In Riva am Gardasee ist die Vegetation mediterran, die großzügigen Palazzi erinnern an die Belle Epoque, als man noch stolz auf Europa war. In einem viel gepriesenen Reformsanatorium erhoffte sich der erschöpfte und von Verdauungsproblemen geplagte Thomas Mann Hilfe, die er auch fand - und die erste Inspiration zu seinem späteren Roman "Zauberberg" (1924). Heute steht die Ruine des Sanatoriums leer, ebenso wie andere ähnliche Häuser.

Hermann Hesse ("Demian", 1919) versuchte seinem allzu engen Zuhause am Bodensee zu entkommen und reiste an den Lago Maggiore, an den Wahrheitsberg (Monte Verita). Im Tessin konnte man damals günstig und unbehelligt leben, hier wollte sich der (alkohol-)kranke Schriftsteller auf eine befreiende Sinnsuche begeben: So lief man nackt umher und pflegte Körper und Geist, um den Widrigkeiten des Alltags besser entgegentreten und ein wahrhaftigeres Leben führen zu können.

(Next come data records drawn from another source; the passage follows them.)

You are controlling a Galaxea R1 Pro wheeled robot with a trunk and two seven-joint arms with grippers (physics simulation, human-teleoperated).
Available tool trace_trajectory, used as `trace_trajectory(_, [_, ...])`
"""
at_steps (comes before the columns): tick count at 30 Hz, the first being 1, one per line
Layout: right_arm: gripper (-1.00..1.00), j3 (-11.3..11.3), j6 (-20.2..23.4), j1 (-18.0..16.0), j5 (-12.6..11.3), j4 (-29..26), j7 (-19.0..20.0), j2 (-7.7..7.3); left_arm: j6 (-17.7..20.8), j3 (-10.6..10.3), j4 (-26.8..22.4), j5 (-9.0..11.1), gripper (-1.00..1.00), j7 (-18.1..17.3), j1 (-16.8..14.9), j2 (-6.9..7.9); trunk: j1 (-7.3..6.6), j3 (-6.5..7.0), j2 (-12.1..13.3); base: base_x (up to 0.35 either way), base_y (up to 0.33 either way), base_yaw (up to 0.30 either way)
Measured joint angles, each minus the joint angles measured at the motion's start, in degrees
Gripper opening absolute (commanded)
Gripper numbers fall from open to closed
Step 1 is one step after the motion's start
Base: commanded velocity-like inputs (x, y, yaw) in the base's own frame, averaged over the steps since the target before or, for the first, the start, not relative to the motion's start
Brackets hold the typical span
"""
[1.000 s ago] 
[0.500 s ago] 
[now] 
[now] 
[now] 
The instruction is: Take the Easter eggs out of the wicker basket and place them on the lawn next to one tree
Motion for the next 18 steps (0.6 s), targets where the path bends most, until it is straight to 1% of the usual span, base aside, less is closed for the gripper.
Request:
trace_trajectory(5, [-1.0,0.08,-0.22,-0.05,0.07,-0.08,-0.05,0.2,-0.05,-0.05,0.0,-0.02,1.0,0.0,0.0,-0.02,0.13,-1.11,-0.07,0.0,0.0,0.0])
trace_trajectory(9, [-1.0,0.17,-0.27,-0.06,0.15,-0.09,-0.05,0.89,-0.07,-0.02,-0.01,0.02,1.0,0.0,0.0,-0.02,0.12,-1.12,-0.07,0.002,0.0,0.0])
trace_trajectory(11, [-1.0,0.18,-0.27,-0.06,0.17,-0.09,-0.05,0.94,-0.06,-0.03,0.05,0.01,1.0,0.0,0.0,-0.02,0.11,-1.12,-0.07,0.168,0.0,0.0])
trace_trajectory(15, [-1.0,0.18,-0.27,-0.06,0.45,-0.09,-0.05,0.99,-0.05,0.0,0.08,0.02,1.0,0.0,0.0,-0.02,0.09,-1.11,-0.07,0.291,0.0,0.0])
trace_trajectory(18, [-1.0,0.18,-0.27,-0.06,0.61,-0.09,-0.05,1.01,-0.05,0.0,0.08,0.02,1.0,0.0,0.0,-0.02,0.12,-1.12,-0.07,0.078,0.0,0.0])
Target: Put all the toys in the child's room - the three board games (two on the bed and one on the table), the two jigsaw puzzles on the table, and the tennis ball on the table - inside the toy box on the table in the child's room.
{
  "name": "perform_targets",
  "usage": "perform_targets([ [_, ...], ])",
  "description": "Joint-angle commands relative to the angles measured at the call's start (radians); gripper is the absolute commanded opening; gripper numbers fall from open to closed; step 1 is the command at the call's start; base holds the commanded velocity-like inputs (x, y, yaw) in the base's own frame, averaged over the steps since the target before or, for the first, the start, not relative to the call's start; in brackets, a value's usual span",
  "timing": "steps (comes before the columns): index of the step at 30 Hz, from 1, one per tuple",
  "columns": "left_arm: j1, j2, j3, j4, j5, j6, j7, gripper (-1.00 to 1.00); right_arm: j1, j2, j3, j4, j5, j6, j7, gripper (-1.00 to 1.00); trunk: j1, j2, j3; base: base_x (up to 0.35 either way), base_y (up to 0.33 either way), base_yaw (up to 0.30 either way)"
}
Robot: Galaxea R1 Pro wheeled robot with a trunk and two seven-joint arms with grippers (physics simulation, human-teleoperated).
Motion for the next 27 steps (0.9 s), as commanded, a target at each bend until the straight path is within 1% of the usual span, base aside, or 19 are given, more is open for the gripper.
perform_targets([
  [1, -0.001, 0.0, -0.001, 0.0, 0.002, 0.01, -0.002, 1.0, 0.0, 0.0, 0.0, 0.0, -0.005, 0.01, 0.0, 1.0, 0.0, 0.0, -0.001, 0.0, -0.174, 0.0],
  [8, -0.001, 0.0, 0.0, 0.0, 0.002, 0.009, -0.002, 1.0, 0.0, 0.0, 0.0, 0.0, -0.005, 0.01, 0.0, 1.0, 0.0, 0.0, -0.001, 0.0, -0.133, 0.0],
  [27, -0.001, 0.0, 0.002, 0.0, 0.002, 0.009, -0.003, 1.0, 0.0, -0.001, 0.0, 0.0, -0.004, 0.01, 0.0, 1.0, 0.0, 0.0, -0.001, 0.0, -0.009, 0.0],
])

Der Philosoph Andreas Weber sagt im Film über die früheren Gäste solcher Refugien: "Das aufstrebende Großbürgertum lebte unter Umständen extremer Disziplin und Kontrolle, vor allem was den Körper anbelangte, und was sich auch in der Mode zeigte." Frauen mussten sich ins Korsett einschnüren lassen, die Männer trugen ihren Kopf vom steifen Vatermörder gehalten aufrecht. "Der Humanismus der Aufklärung hat den Körper schlicht vergessen". Das klingt wohl schlimmer als es damals empfunden wurde. Weber fügt einen guten Gedanken hinzu: "Wir brauchen eine neue Romantik, um uns der effizienten Welt ein wenig entziehen zu können."

Die Autorin des Filmes, Julia Benkert, will eine Brücke schlagen ins Heute - geht es doch stets um die Überforderung der Menschen, die mit ihren Lebensumständen, der Schnelligkeit und den Leistungsanforderungen nicht mehr zurechtkommen. Für Benkert sind Sanatorien ein ebenso symbolischer wie realer Ort, um das Unbehagen an der Zeit zu analysieren. Die Symptome von damals wie das Ausgebranntsein gibt es heute zum Teil heute wieder oder immer noch - Burnout heißt es heute. Ob die im Film gezogenen Parallelen zwischen damals zu heute sich tatsächlich wie die Warnzeichen vor dem nächsten großen Krieg interpretieren lassen, erscheint allerdings recht fraglich.

So verdienstvoll der hübsch präsentierte Film - mit etlichen Buchzitaten, Stellungnahmen von Wissenschaftlern und schönen Bildern - auch sein mag, so taugt er in seiner Beschränkung auf das Literarische und einer damit einhergehenden Verkopftheit nicht dazu, einen erhellenden Beitrag zur aktuellen gesellschaftlichen und vor allem politischen Lage im unruhigen Europa zu leisten. Es fehlen Beispiele heutiger Schriftsteller oder namhafter Intellektueller, deren etwaige Thesen zum Gelingen einer neuen Idee von Europa (jenseits des Populismus) sicher äußerst interessant wären.